### TASK OBJECTIVE
The expected output is each line below containing "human", copied in full.
━━━━━ DATA FOR REVIEW
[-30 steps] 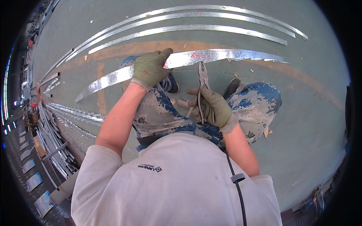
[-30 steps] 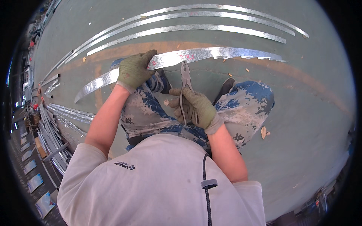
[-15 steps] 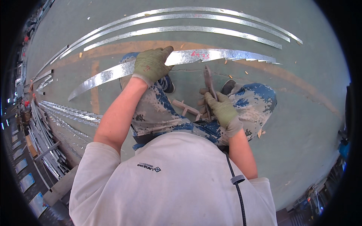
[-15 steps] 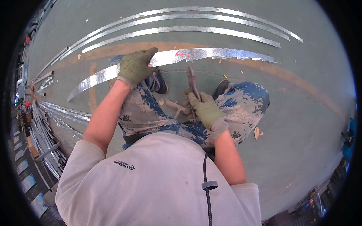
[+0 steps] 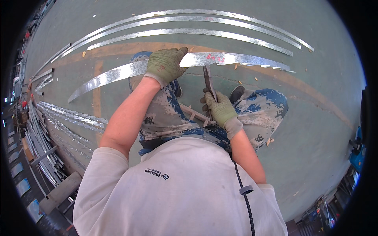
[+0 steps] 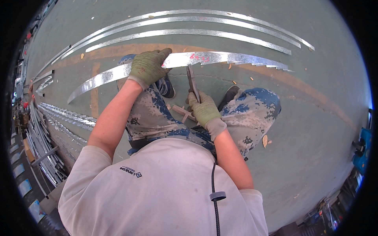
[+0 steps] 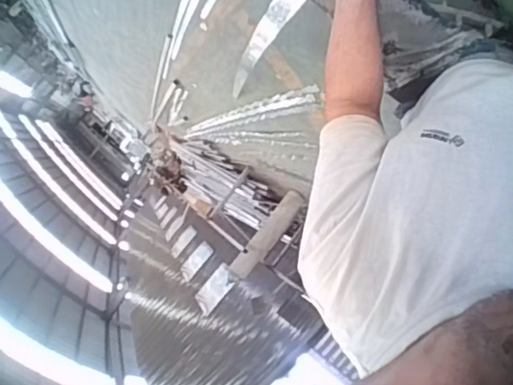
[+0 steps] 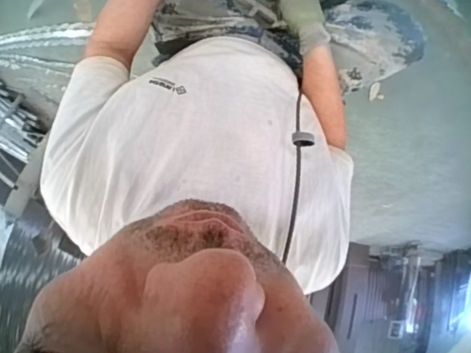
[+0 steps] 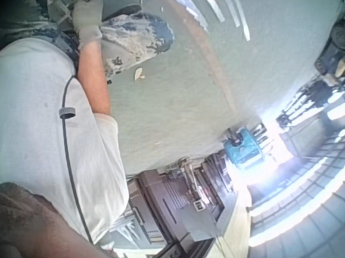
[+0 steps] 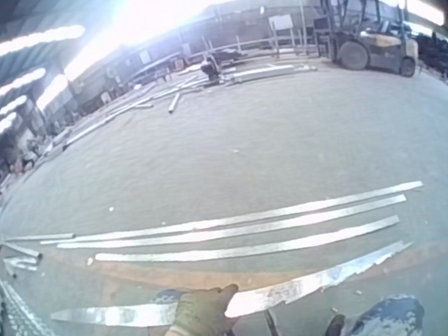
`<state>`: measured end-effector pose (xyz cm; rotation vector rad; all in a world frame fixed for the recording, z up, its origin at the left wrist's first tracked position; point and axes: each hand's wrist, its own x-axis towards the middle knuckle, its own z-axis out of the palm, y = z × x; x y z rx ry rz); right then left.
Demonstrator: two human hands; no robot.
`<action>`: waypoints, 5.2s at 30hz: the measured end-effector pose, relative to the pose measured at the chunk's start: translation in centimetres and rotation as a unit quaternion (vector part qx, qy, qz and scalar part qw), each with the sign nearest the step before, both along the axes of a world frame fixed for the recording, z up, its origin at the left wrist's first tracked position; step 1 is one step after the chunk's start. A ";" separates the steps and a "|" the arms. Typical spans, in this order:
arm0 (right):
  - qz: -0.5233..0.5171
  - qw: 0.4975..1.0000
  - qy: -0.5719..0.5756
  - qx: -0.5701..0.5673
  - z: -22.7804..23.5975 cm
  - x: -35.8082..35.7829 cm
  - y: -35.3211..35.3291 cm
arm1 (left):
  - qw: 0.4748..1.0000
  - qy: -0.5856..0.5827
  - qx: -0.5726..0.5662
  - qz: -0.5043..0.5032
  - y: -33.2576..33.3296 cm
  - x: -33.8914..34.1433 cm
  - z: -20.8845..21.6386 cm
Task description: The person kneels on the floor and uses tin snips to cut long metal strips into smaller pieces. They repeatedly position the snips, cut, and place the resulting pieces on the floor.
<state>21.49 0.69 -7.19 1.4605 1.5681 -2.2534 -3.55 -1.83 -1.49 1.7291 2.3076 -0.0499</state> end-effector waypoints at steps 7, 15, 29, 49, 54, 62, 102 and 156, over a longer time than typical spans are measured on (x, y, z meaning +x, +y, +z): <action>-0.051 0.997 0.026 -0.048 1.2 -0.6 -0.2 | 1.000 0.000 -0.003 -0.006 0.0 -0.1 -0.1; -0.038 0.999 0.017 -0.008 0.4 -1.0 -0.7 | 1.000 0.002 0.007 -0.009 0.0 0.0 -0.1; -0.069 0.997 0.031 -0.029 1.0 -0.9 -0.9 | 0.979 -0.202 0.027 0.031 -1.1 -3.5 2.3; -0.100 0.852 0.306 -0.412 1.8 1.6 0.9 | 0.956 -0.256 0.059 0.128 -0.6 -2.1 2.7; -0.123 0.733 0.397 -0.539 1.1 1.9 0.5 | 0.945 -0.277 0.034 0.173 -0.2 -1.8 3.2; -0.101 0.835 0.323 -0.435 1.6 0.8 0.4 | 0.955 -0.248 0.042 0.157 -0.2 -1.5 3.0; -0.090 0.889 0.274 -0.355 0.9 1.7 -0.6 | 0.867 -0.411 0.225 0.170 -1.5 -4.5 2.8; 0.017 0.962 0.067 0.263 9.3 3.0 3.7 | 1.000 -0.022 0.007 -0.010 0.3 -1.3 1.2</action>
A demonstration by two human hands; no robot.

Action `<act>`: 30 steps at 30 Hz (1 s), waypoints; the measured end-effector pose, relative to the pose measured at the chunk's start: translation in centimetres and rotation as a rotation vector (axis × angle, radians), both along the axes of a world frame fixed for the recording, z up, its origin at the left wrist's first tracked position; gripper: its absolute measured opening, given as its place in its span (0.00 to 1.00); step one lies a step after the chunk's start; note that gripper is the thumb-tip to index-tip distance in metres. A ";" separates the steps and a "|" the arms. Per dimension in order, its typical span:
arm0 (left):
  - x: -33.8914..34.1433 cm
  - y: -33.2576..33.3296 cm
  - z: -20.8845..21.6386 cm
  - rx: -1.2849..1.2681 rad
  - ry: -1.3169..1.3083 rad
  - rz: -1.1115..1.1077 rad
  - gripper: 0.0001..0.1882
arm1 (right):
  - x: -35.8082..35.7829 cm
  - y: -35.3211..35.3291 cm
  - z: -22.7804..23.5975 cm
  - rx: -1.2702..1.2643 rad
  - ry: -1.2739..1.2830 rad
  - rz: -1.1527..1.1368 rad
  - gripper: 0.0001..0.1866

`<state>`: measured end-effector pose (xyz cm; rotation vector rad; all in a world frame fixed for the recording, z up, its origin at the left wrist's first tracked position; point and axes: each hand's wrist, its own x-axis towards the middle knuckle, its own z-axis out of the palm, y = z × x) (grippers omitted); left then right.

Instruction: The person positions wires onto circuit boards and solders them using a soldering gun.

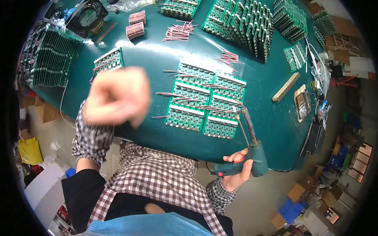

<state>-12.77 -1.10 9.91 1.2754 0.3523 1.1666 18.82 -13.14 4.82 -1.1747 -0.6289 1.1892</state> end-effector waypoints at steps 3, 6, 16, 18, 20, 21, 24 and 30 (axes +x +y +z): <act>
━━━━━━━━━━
### SOLUTION BELOW
Demonstrator: two human hands; no robot.
A demonstration by two human hands; no robot.

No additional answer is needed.